Items with the same modification date and (data fork) size remain
untouched, saving time on operation.
Currently psync supports options below
=over 4
=item -r
Remote backup/restore mode. Ownership and permissions are
stored/retrieved via C<.psync.db>
If the source directory contains a file C<.psync.db>, psync
turns into remote restore mode. It uses .psync.db on source
directory to restore ownership and permissions.
If not, psync turns into remote backup mode. After the backup
it stores ownership and permissions to C<.psync.db>
As the name suggests, this option is imperative when the backup
directory is on remote volume such as AFP, NFS, and Samba.
=item -dI<n>
Delete nonexistent files before starting copy. If the number larger
than 2 is specified, it also deletes ignored directories.

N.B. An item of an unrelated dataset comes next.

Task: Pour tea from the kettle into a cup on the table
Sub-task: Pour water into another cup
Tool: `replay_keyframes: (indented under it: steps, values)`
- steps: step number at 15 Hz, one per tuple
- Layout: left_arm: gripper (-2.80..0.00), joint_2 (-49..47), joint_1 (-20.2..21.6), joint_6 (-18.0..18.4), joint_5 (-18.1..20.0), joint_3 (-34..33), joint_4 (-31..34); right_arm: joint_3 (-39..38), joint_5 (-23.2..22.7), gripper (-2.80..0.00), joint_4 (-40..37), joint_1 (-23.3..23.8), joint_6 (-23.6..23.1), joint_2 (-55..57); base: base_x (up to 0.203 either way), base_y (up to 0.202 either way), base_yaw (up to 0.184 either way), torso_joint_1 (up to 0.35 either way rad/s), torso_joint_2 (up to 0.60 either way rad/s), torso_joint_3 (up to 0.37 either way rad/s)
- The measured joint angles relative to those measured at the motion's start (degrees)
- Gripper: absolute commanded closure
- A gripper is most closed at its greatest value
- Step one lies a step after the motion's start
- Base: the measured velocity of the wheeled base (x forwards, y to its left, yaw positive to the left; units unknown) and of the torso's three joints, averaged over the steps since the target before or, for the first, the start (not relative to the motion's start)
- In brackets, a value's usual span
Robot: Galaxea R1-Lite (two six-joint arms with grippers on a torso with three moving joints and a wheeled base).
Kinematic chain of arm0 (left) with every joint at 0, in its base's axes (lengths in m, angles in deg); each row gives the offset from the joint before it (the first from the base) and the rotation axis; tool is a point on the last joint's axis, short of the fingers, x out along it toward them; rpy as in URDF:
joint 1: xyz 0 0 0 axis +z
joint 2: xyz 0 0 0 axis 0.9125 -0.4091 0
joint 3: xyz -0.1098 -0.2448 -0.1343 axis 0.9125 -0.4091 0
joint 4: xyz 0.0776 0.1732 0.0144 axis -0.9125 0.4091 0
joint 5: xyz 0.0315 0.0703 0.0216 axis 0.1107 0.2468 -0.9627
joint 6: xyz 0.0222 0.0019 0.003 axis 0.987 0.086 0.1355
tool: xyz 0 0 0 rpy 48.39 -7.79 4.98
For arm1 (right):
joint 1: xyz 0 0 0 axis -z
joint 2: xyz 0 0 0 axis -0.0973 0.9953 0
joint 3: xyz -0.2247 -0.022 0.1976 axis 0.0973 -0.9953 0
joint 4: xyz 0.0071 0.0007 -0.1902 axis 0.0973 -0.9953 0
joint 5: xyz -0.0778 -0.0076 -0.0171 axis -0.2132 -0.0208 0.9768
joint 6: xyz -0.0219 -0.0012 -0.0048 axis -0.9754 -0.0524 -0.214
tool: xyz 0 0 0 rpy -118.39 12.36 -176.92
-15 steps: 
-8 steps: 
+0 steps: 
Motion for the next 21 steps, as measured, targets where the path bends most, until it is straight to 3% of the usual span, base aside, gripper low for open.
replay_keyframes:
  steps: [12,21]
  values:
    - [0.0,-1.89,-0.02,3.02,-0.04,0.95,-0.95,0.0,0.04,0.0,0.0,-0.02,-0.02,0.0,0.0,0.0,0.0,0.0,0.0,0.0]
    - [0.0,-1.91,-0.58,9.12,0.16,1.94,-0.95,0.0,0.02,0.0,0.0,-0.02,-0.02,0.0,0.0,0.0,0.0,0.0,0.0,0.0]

CAVEAT: Prior to 0.50 this option was default.
=item -c
Clean ignored files. It removes following files from the Destination
Directory:
'.DS_Store',
'.FBCIndex',
'.FBCLockFolder',
'.Trashes',
'AppleShare PDS',
'Desktop DB',
'Desktop DF',
'TheFindByContentFolder',
'TheVolumeSettingsFolder',
This option is used with -d 1 or -d 2. For example psync can't remove a
folder that contains a .DS_Store file without this option.
=item -f
Force copy. Copy files even when the file remains unchanged.
=item -n
"Simulation mode". It prints what it would do on standard output but
does nothing thus far.
=item -vI<n>
Sets verbose level. Default verbose level is 1; It prints only items
that are changed. Level 2 prints unchanged files also. Level 3 and
above are practically debugging mode.
=item -q
Quiet mode. Sets verbose level to 0.
=back
=head1 EXAMPLE
To backup everything in startup volume, all you have to say is
sudo psync -d / /Volumes/I<backup>
And the resulting I<backup> volume is fully-bootable copy thereof.

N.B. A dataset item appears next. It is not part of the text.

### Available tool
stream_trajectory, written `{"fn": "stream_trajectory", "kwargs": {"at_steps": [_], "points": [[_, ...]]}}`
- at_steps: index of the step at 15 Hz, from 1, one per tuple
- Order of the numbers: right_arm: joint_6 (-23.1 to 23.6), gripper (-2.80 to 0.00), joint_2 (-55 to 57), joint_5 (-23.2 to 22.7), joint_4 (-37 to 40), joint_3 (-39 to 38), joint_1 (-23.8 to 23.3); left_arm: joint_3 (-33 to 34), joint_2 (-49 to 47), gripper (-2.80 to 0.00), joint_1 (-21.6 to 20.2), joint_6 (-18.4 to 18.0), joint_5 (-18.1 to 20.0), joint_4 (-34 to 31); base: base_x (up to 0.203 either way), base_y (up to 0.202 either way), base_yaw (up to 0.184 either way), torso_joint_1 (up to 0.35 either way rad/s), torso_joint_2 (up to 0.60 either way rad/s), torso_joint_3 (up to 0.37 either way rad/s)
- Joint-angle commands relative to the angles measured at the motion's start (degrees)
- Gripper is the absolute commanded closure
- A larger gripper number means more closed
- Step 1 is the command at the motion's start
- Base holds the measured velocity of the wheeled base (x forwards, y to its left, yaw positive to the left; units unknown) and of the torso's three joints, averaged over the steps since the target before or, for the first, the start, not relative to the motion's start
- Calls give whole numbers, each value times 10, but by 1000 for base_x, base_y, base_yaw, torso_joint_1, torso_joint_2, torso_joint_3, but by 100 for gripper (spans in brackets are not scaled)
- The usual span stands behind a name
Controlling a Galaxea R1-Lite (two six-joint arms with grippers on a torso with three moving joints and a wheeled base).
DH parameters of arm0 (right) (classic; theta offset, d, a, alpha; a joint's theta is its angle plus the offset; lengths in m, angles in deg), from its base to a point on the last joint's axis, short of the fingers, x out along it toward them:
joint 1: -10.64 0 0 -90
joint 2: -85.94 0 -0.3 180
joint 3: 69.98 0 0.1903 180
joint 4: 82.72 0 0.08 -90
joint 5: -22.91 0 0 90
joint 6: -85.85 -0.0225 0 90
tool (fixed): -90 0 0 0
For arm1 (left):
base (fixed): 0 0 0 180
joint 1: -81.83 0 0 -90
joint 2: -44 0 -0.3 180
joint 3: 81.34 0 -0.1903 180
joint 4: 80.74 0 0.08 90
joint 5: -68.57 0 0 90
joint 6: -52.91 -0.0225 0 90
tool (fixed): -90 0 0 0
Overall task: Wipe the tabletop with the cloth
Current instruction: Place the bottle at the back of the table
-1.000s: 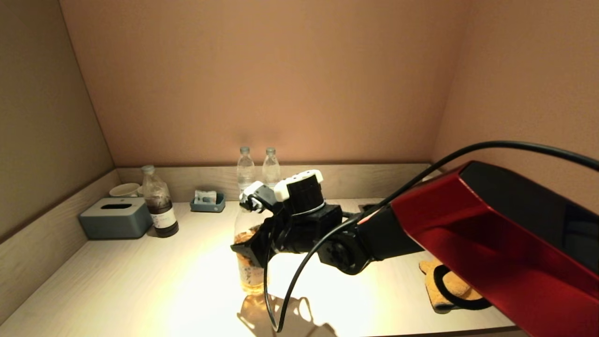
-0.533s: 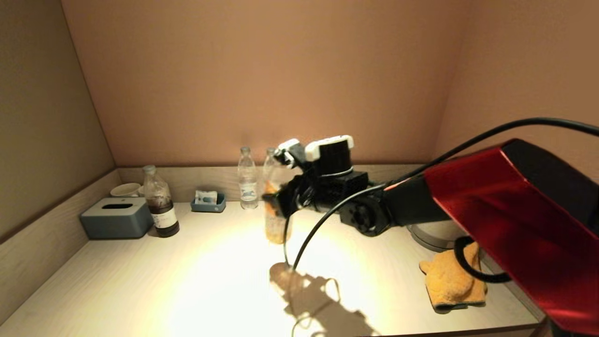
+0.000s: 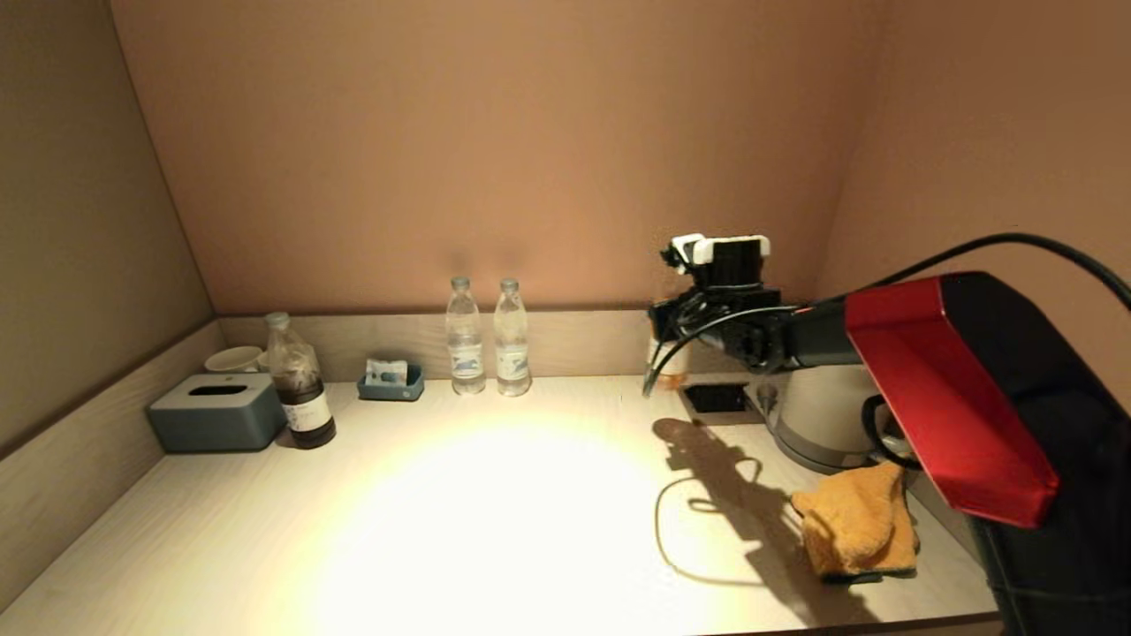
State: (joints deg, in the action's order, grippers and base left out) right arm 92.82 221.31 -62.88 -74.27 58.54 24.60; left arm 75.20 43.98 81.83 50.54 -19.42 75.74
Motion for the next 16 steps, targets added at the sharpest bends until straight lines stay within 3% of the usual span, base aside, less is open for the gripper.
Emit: {"fn": "stream_trajectory", "kwargs": {"at_steps": [1,16], "points": [[-2,0,38,70,38,29,-13,0,-1,0,0,0,0,0,0,0,0,0,0,0],[-50,0,28,87,74,9,-26,0,-1,0,0,0,0,0,0,0,0,0,0,0]]}}
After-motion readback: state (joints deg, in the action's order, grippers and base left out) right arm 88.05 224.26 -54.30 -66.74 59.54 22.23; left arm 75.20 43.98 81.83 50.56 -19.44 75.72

Note C<sudo> or root privilege is necessary to restore file
ownership.
=head1 PERFORMANCE
On PowerBook G3 (pismo) with G3/400, 384MB Memory, I tested with
C</usr/bin/time -l sudo psync -d / /Volumes/backup>. The boot volume
contains no more than vanilla OS X 10.1.2 and Developer kit. It
had a little over 10000 items and 1.8 GB of used space. Here is
the result;
HFS+ on Pismo's Expansion Bay
2539.48 real 121.97 user 290.78 sys
452.98 real 47.29 user 39.38 sys
UFS on Pismo's Expansion Bay
9278.25 real 775.60 user 667.82 sys
1086.35 real 69.19 user 53.68 sys
HFS+ Disk Image on AFP Volume
3127.60 real 217.51 user 445.04 sys
1059.37 real 69.80 user 52.00 sys
DVD-RAM formatted as HFS+
12258.39 real 210.52 user 441.67 sys
564.49 real 62.47 user 46.65 sys
NFS
13227.76 real 429.44 user 583.40 sys
2348.72 real 83.87 user 88.10 sys
Note screensaver was on with some other background programs. I used
this program happily with my PowerBook G4 (Ti) while I am surfing the web
and listening to iTunes at the same time letting SETI@Home search for
cosmic programmers :) With MacOS X, background backup is no problem
=head1 FILES
=over 4
=item .psync.db
Berkeley DB Hash file used to store ownership and permission
information when -r option is set.
=back
=head1 BUGS
Backing up to AFP volume may lose some files with Unicode names other
than the language you specified when you mount the volume. That is,
When you mount the volume with "Japanese" support, You may fail to
backup files with Korean and Chinese names. AFP prior to MacOSX (
including Netatalk 1.5.x) is also vulnerable to file names that are
longer than 31 bytes. Old AFP also suffers the problem of 2GB file
size limit. This may stand in your way when you try to backup on
disk image on AFP volume.
AFP on MacOS X (that is, AFP server is MacOS X) does not have this
problem.
In theory the backup also works on WebDAV and SMB but they remain
untested.
=head1 DISCLAIMER
The author of this utility will be held no responsibility for any
damages and losses of data and/or files that may be caused by the use
thereof.
B<Use me at your own risk!>
=head1 AUTHOR
Dan Kogai <dankogai@dan.co.jp>
=head1 SEE ALSO
L<rsync/1>
L<pcpmac/1>
=head1 COPYRIGHT
Copyright 2002-2005 Dan Kogai <dankogai@dan.co.jp>
This library is free software; you can redistribute it
and/or modify it under the same terms as Perl itself.